[[ DATA SHOWN open ]]

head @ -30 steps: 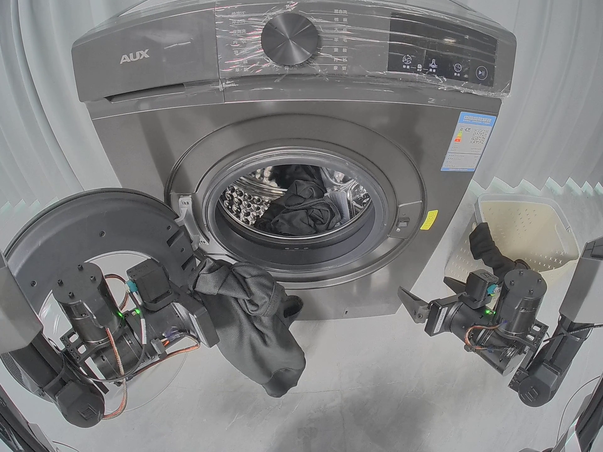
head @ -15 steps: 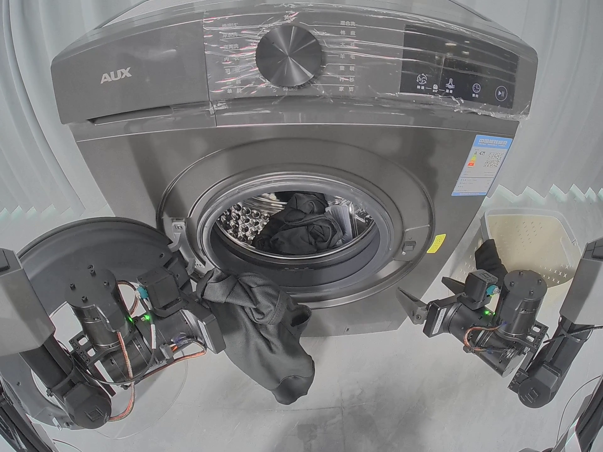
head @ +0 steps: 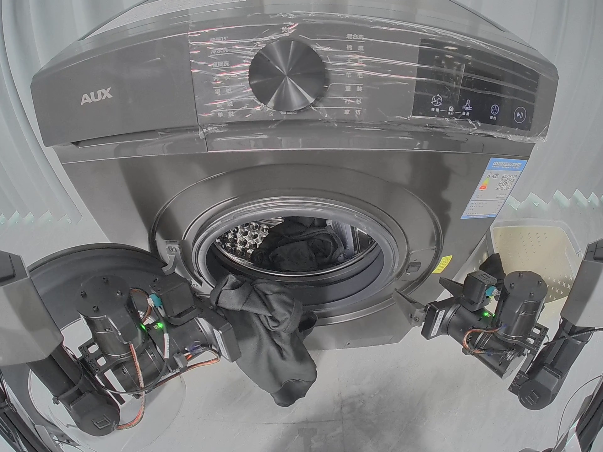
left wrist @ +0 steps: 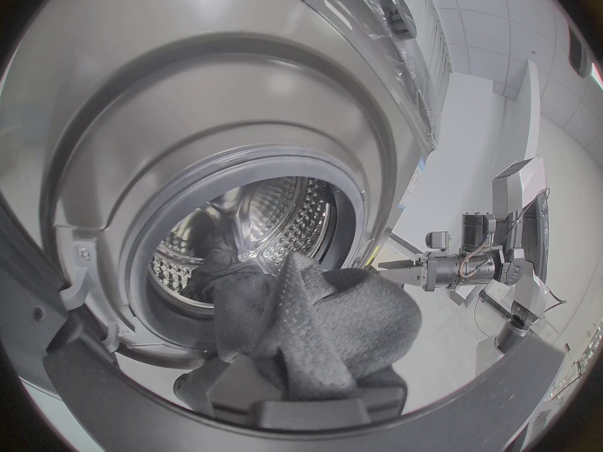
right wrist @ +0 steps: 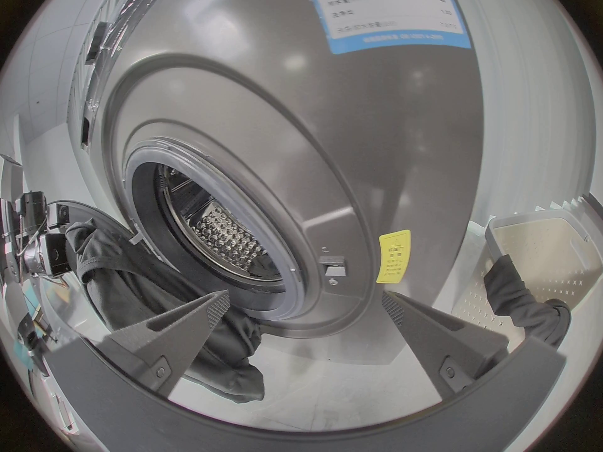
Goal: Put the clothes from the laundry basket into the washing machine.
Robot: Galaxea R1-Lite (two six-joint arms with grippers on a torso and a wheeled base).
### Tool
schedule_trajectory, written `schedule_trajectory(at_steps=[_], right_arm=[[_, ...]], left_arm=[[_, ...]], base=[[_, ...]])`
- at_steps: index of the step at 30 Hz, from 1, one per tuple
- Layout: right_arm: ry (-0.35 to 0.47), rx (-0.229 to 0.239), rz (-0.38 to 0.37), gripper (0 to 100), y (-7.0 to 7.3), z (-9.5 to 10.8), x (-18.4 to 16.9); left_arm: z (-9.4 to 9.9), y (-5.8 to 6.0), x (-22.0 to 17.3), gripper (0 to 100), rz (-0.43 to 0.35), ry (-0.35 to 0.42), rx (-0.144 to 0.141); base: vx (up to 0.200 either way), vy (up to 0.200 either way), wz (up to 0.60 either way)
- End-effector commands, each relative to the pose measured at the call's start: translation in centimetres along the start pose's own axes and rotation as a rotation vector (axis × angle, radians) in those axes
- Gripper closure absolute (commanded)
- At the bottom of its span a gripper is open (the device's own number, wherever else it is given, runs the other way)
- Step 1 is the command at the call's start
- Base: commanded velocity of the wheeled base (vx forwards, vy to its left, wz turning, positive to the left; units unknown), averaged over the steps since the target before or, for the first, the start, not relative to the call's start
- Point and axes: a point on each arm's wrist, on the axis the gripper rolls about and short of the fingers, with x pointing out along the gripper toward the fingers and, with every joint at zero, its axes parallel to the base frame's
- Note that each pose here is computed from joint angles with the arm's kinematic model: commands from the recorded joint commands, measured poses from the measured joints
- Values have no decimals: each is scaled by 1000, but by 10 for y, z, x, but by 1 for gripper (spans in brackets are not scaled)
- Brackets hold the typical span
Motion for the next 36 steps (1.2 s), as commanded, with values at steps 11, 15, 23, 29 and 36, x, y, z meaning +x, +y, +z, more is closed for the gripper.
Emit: schedule_trajectory(at_steps=[11,15,23,29,36], right_arm=[[-11,-4,70,0,17,4,-11],[-11,-4,72,0,17,4,-12],[-1,-6,71,0,16,2,-13],[0,-6,73,0,16,2,-12],[5,-7,72,0,16,0,-11]], left_arm=[[-41,-6,98,100,-54,2,-6],[-50,-3,125,100,-36,-36,-4],[-67,25,188,100,83,-140,-3],[-59,39,207,100,124,-106,-9],[-52,69,238,100,227,-120,-9]], base=[[0,0,0],[0,0,0],[0,0,0],[0,0,0],[0,0,0]])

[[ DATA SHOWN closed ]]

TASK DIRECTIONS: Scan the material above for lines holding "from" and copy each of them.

SOLUTION:
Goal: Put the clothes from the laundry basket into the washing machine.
- at_steps: index of the step at 30 Hz, from 1, one per tuple
- Note that each pose here is computed from joint angles with the arm's kinematic model: commands from the recorded joint commands, measured poses from the measured joints

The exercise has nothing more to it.